Foxconn had to search for the right area to build its massive plant, and many different cities within China offered their own incentives, which included reduced transportation costs and reduced energy costs. Zhengzhou was eventually chosen, and it didn’t take long before it launched assembly lines back in 2010. The city zoned the plant, and then included a $250 million loan to Foxconn. The government also pledged to spend over $10 million to expand the nearby airport as well.
All of which is to make sure that the Foxconn factory can run at full speed as often as possible, and dole out as many iPhones as it can on any given day. Foxconn earns bonuses for meeting export quotas as well. All to say that it comes down to the workers on those factory lines, which, in 2014, there were 94 production lines.
“A crushing work force begins arriving for the early shift at 6:30 a.m. They travel by foot, by bus, by motor scooter and even by pedicab.
They file steadily into dozens of factory sites, spread out across 2.2 square miles. At the peak, some 350,000 workers assemble, test and package iPhones — up to 350 a minute.

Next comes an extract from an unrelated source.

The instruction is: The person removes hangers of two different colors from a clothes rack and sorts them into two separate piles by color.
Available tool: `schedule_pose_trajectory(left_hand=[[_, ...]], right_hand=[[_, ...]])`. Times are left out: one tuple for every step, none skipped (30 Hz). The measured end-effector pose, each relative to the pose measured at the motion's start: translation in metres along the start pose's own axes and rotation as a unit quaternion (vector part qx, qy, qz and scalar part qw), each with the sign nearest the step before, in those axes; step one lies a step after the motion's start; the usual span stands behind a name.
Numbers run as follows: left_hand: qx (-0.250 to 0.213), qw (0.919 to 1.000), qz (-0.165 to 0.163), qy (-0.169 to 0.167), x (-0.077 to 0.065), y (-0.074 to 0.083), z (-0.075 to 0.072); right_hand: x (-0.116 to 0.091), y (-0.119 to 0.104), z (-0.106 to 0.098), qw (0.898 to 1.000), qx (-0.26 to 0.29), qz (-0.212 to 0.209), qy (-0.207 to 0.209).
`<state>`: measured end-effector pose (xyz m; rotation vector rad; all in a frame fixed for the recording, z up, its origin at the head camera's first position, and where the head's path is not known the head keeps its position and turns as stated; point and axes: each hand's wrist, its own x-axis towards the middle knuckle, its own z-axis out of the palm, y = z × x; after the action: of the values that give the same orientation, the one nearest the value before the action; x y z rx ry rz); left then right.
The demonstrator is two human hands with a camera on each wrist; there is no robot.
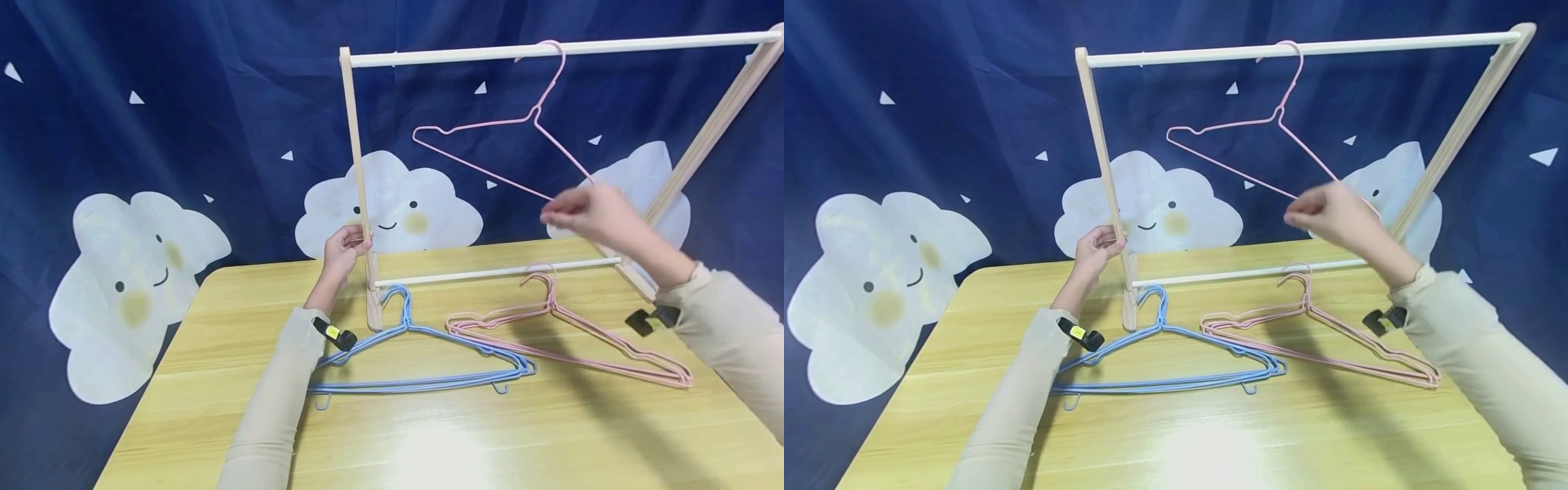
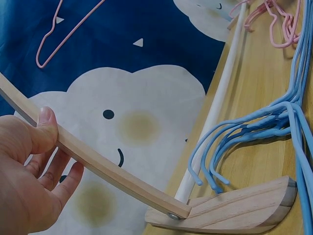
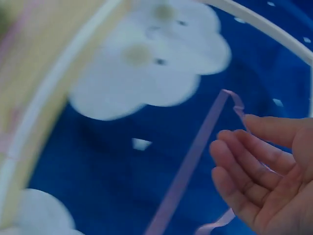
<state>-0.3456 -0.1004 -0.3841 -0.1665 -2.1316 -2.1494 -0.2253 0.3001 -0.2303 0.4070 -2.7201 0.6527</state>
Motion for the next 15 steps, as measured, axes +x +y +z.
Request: schedule_pose_trajectory(left_hand=[[0.0, 1.0, 0.0, 0.0, 0.0, 0.0, 0.0], [-0.001, 1.0, 0.001, 0.001, 0.0, 0.0, -0.001], [-0.003, 1.0, 0.002, 0.001, 0.0, 0.0, -0.001], [-0.005, 1.0, 0.003, 0.002, 0.0, 0.001, -0.001], [-0.007, 1.0, 0.003, 0.002, 0.0, 0.001, -0.002], [-0.009, 0.9999, 0.004, 0.003, 0.0, 0.001, -0.001], [-0.009, 0.9999, 0.004, 0.003, 0.0, 0.001, -0.002], [-0.009, 0.9999, 0.004, 0.003, 0.0, 0.001, -0.002], [-0.009, 0.9999, 0.005, 0.003, 0.0, 0.001, -0.001], [-0.009, 0.9999, 0.004, 0.003, -0.001, 0.001, -0.001], [-0.009, 1.0, 0.003, 0.003, -0.001, 0.001, -0.001], [-0.009, 1.0, 0.002, 0.002, -0.001, 0.001, 0.0], [-0.008, 1.0, 0.002, 0.002, -0.001, 0.0, 0.0], [-0.009, 1.0, 0.0, 0.002, -0.001, 0.0, 0.0], [-0.01, 1.0, 0.0, 0.002, -0.001, 0.0, 0.001]], right_hand=[[0.006, -0.007, -0.009, 1.0, 0.009, 0.011, 0.016], [0.012, -0.014, -0.017, 0.999, 0.016, 0.025, 0.033], [0.018, -0.019, -0.024, 0.998, 0.025, 0.034, 0.048], [0.025, -0.023, -0.03, 0.996, 0.034, 0.04, 0.066], [0.031, -0.026, -0.036, 0.995, 0.04, 0.046, 0.083], [0.038, -0.028, -0.041, 0.993, 0.046, 0.058, 0.094], [0.043, -0.03, -0.045, 0.991, 0.051, 0.07, 0.101], [0.049, -0.031, -0.048, 0.989, 0.059, 0.085, 0.107], [0.054, -0.031, -0.05, 0.987, 0.064, 0.1, 0.109], [0.059, -0.031, -0.051, 0.985, 0.071, 0.114, 0.109], [0.063, -0.03, -0.053, 0.983, 0.079, 0.13, 0.107], [0.067, -0.029, -0.054, 0.98, 0.09, 0.147, 0.102], [0.072, -0.028, -0.054, 0.977, 0.103, 0.157, 0.098], [0.076, -0.027, -0.054, 0.974, 0.12, 0.166, 0.093], [0.08, -0.025, -0.054, 0.971, 0.141, 0.172, 0.086]])
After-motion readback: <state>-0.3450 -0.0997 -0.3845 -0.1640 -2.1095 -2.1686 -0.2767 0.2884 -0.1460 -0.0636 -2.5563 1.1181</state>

Apple’s labor force, the size of a national army, relies heavily on the generosity of the Zhengzhou government.
As part of its deal with Foxconn, the state recruits, trains and houses employees. Provincial officials call townships and villages to ask for help finding potential workers.”
Foxconn is one of the most loyal, and most important, parts of the manufacturing process for Apple and its iPhone lineup, and has even considered expanding its operation to the United States. It is gearing up to be a major supplier for the iPhone launching next year, as well.